▸ **About this exercise**
Within this material, how many lines include the word "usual"? Answer with a number and nothing more.
*** Block opens ***
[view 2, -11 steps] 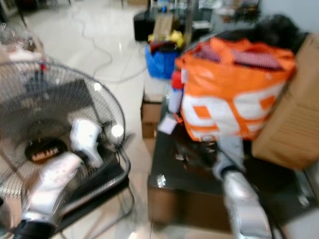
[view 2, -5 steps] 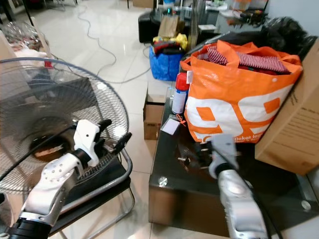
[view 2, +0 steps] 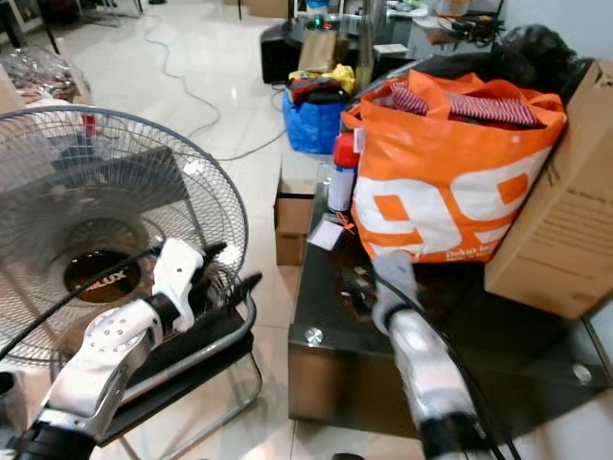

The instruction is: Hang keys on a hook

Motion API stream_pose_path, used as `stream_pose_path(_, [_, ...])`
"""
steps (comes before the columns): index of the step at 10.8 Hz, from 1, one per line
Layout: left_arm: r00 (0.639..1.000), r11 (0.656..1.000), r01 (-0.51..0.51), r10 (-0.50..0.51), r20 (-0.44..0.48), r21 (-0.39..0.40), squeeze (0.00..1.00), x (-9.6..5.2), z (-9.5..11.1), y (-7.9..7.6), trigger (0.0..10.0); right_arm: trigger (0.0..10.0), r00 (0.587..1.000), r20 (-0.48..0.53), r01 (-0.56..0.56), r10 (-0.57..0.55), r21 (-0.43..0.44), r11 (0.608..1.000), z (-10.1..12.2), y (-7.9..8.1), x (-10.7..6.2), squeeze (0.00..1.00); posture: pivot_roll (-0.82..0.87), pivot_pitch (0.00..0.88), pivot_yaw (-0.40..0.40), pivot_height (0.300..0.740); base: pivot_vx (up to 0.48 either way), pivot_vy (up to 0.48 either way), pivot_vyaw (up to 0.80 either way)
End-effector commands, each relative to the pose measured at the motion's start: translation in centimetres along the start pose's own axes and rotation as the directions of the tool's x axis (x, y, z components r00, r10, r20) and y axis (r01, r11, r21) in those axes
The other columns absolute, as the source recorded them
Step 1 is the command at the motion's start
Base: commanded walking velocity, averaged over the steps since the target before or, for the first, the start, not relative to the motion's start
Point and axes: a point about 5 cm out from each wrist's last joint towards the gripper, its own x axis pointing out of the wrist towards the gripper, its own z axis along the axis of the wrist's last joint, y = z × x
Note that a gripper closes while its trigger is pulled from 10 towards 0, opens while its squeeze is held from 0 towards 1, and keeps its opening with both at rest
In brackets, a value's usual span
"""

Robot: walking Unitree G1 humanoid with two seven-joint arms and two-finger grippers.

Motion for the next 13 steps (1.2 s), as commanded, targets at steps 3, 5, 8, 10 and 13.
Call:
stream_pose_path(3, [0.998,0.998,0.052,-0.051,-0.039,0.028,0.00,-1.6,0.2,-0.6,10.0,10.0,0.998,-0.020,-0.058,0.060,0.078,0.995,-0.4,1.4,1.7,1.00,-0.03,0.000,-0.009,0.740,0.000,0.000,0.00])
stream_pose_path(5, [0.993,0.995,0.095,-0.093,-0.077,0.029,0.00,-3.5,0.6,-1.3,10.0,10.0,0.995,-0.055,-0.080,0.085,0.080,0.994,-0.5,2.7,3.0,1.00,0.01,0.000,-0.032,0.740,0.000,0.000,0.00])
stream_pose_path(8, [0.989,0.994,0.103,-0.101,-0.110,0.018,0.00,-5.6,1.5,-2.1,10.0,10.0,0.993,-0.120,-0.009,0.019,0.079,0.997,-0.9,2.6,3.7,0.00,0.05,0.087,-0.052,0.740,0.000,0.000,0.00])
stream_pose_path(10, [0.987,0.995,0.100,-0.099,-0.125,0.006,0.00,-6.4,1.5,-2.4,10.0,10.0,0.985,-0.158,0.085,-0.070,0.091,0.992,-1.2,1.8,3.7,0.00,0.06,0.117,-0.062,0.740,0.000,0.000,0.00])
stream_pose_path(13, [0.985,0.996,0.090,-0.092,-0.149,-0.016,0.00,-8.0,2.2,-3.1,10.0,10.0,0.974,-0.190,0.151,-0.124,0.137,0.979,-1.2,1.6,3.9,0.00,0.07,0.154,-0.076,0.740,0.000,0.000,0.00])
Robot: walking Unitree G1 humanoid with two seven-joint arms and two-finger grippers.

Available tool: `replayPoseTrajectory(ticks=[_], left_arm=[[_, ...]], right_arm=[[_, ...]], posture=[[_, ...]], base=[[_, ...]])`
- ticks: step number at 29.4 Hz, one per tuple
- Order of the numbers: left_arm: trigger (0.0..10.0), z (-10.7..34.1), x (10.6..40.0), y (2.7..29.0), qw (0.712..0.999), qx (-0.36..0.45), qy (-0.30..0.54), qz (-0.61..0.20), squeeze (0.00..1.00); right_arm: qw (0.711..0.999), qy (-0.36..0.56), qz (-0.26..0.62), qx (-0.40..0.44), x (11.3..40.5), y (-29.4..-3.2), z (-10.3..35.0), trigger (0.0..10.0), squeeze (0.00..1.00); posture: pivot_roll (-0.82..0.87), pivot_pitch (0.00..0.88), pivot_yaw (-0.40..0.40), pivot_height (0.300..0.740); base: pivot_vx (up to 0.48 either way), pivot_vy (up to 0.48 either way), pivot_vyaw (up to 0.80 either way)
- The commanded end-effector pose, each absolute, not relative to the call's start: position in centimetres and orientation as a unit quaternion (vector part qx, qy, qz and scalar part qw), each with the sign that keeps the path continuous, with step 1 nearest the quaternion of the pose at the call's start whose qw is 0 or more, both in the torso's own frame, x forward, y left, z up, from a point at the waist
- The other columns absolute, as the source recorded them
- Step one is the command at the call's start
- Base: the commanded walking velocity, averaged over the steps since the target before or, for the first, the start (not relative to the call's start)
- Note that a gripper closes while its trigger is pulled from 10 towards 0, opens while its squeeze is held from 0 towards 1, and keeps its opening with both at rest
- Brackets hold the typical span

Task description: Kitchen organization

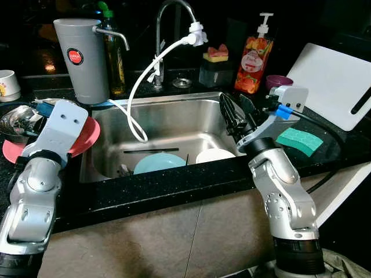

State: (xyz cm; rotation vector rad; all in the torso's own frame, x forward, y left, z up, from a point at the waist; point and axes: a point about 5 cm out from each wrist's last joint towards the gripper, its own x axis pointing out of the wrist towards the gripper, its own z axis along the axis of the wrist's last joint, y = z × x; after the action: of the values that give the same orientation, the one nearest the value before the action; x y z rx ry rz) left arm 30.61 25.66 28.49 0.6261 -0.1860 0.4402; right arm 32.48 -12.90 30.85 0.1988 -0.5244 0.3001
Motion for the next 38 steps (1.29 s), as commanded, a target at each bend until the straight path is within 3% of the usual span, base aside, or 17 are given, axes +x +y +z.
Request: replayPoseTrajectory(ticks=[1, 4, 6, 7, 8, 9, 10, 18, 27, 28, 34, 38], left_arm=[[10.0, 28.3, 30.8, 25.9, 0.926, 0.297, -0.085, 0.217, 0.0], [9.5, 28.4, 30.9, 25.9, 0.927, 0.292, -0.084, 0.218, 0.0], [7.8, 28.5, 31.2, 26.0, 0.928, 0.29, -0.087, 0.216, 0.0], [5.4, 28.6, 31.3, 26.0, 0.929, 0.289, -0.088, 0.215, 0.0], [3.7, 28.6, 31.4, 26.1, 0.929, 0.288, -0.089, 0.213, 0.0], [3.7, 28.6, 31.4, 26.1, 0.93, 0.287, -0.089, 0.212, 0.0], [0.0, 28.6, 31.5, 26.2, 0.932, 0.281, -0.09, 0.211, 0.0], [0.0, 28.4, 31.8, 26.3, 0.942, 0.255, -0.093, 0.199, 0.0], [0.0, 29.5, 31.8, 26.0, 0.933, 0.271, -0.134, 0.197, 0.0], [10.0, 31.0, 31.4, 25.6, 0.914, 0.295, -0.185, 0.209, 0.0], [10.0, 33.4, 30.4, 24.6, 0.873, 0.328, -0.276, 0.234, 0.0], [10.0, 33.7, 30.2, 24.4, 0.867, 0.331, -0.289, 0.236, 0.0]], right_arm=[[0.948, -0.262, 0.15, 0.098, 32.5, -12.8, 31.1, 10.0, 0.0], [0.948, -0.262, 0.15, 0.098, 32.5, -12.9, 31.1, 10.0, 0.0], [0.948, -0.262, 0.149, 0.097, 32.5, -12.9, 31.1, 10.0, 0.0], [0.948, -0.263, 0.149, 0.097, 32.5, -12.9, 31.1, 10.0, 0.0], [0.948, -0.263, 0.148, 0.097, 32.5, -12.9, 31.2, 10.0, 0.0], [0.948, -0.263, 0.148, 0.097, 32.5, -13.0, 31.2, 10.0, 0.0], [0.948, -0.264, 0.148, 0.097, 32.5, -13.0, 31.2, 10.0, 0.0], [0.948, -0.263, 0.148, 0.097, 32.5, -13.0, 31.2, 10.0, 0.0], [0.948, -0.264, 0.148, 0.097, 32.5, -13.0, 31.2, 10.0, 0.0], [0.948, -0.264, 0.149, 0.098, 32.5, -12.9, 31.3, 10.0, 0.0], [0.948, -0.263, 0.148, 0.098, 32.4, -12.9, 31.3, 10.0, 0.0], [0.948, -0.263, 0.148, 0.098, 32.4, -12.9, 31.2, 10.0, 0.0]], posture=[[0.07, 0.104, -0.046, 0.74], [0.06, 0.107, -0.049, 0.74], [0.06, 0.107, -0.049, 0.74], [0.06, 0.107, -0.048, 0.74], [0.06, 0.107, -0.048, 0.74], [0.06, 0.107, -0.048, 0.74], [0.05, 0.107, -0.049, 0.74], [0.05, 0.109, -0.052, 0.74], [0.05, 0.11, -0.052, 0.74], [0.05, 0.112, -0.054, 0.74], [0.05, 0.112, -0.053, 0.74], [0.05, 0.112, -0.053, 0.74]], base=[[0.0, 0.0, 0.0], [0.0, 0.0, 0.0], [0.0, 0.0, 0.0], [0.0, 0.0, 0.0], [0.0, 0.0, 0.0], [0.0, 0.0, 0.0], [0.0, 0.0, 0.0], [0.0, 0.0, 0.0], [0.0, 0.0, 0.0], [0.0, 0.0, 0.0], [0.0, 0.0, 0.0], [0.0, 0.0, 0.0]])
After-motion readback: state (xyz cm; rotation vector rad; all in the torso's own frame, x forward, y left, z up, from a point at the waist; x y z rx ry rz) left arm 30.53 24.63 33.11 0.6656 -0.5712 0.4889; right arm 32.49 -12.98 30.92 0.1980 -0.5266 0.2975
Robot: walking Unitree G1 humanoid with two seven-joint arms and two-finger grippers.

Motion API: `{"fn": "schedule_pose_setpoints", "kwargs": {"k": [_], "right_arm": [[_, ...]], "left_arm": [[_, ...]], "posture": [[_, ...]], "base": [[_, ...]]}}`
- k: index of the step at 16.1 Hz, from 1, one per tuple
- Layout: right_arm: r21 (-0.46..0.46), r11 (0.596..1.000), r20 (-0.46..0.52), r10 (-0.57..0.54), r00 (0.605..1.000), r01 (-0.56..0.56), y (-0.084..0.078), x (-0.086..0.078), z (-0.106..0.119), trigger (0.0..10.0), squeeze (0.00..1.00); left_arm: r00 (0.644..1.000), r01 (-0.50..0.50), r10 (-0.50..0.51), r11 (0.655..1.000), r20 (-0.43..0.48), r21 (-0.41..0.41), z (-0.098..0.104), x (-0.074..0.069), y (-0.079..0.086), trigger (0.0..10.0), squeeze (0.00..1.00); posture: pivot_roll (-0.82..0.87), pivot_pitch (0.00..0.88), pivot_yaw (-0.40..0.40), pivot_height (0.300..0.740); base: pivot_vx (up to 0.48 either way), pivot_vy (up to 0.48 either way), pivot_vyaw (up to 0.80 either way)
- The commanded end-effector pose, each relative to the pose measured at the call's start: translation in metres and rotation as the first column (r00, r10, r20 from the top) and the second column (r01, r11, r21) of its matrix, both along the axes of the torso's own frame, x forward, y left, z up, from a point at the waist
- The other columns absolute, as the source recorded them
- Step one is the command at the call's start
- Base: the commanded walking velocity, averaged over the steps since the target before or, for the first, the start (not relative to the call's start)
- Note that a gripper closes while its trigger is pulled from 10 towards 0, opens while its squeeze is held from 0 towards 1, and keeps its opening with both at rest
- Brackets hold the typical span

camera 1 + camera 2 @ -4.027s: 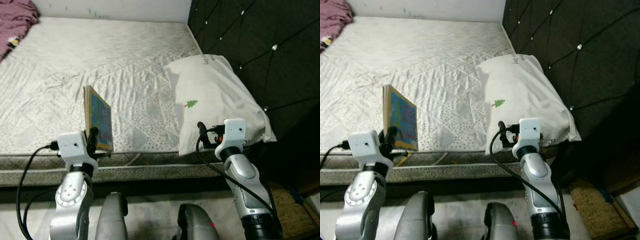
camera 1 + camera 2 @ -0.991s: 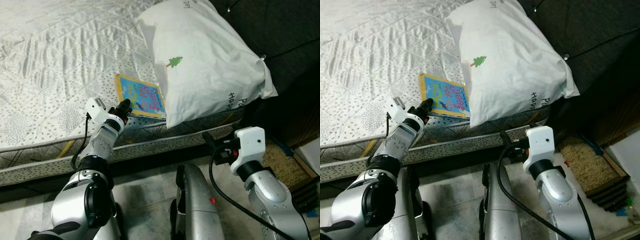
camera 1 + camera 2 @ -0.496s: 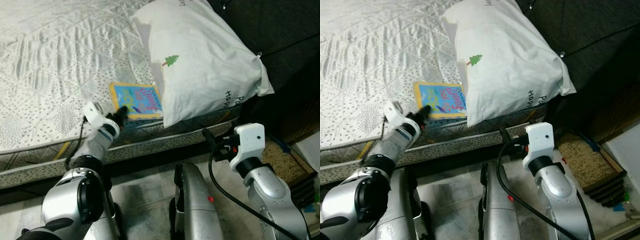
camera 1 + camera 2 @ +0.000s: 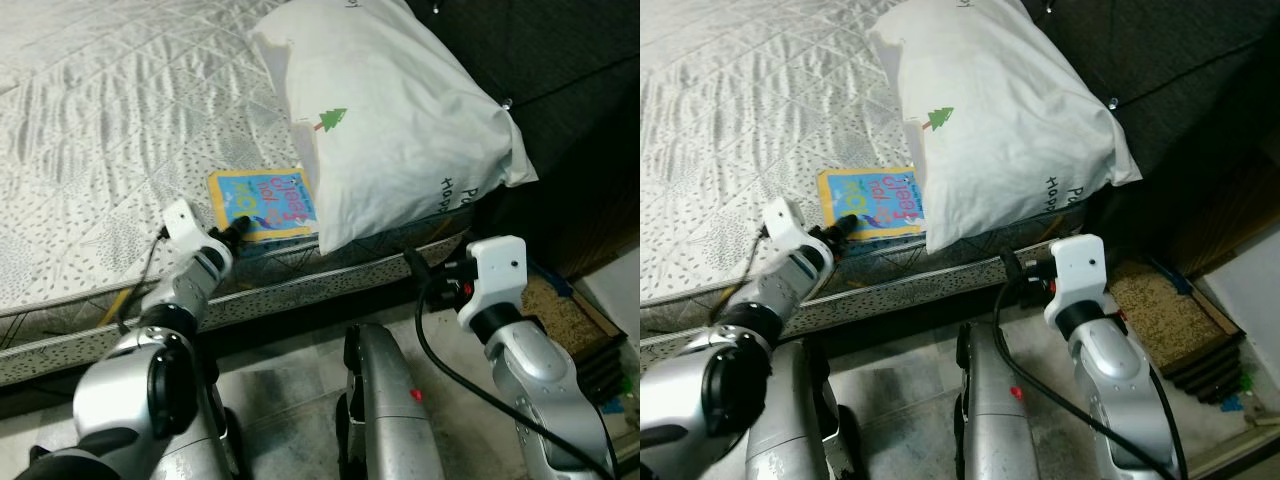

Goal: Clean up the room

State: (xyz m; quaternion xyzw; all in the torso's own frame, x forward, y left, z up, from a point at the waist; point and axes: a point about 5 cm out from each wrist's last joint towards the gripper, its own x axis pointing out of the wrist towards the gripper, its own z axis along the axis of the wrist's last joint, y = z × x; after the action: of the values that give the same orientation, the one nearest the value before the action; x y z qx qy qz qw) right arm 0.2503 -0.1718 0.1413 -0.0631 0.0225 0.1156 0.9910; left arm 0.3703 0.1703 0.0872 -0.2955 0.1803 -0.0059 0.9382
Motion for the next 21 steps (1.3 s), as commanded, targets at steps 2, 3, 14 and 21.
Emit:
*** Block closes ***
▸ **Result of the exercise**
2